REQUIRED ACTION. All entries should be output exactly as they stand.

ENTRIES SHOWN.
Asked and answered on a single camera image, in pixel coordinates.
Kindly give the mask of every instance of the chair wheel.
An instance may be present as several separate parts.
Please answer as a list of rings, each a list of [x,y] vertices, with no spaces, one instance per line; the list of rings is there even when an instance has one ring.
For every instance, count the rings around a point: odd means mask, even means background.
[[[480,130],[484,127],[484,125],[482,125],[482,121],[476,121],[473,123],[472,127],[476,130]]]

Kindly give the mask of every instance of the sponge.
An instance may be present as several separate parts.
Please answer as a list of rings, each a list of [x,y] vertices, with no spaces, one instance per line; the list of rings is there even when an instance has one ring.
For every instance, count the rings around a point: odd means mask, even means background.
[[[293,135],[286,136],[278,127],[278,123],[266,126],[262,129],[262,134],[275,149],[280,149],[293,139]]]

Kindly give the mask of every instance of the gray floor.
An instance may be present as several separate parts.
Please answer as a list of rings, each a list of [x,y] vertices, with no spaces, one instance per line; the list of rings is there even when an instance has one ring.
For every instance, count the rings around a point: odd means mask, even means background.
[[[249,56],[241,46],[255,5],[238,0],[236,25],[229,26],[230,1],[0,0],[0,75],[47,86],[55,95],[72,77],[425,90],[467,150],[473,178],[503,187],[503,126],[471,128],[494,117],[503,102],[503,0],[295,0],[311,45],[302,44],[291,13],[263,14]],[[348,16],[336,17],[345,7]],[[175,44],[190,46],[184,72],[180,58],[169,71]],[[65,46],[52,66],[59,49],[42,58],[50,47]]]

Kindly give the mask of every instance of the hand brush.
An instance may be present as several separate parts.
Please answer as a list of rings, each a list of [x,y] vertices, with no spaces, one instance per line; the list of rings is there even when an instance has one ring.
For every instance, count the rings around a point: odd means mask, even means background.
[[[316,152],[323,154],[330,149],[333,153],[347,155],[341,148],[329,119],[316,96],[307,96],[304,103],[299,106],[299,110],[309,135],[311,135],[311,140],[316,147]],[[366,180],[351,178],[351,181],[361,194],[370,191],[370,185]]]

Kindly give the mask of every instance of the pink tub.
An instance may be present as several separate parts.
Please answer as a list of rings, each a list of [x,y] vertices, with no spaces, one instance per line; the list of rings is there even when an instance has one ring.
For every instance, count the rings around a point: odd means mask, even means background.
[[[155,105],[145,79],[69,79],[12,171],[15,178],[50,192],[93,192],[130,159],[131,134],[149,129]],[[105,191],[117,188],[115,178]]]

OUTPUT OF THE TASK.
Asked and answered on a single camera image, in pixel coordinates.
Kindly give the mask of every instance of the chair wheel.
An instance may be present as several separate parts.
Please answer as a list of rings, each a list of [x,y] vertices, with no spaces, one instance per line; the list of rings is there even when an instance has one ring.
For every instance, count the rings around a point: odd means mask, even means background.
[[[480,130],[484,127],[484,125],[482,125],[482,121],[476,121],[473,123],[472,127],[476,130]]]

Kindly give the mask of every instance of the sponge.
An instance may be present as several separate parts.
Please answer as a list of rings, each a list of [x,y] vertices, with no spaces, one instance per line; the list of rings is there even when an instance has one ring.
For every instance, count the rings around a point: odd means mask, even means background.
[[[293,135],[286,136],[278,127],[278,123],[266,126],[262,129],[262,134],[275,149],[280,149],[293,139]]]

Kindly give the mask of every instance of the gray floor.
An instance may be present as several separate parts.
Please answer as a list of rings, each a list of [x,y] vertices, with no spaces, one instance per line; the list of rings is there even when an instance has one ring.
For every instance, count the rings around a point: odd means mask, even means background.
[[[249,56],[241,46],[255,5],[238,0],[236,25],[229,26],[230,1],[0,0],[0,75],[47,86],[55,95],[72,77],[425,90],[467,150],[473,178],[503,187],[503,126],[471,128],[494,117],[503,102],[503,0],[295,0],[311,45],[302,44],[291,13],[263,14]],[[348,16],[336,17],[345,7]],[[175,44],[190,46],[184,72],[180,58],[169,71]],[[65,46],[52,66],[59,49],[42,58],[50,47]]]

Kindly give the mask of every instance of the hand brush.
An instance may be present as several separate parts.
Please answer as a list of rings, each a list of [x,y] vertices, with no spaces, one instance per line; the list of rings is there even when an instance has one ring.
For every instance, count the rings around a point: odd means mask, even means background.
[[[316,152],[323,154],[330,149],[333,153],[347,155],[341,148],[329,119],[316,96],[307,96],[304,103],[299,106],[299,110],[309,135],[311,135],[311,140],[316,147]],[[366,180],[351,178],[351,181],[361,194],[370,191],[370,185]]]

Kindly give the mask of every instance of the pink tub.
An instance may be present as several separate parts.
Please answer as a list of rings, each a list of [x,y] vertices, with no spaces, one instance per line; the list of rings is there even when an instance has one ring.
For every instance, count the rings around a point: odd means mask, even means background.
[[[155,105],[145,79],[69,79],[12,171],[15,178],[50,192],[93,192],[130,159],[131,134],[149,129]],[[105,191],[117,188],[115,178]]]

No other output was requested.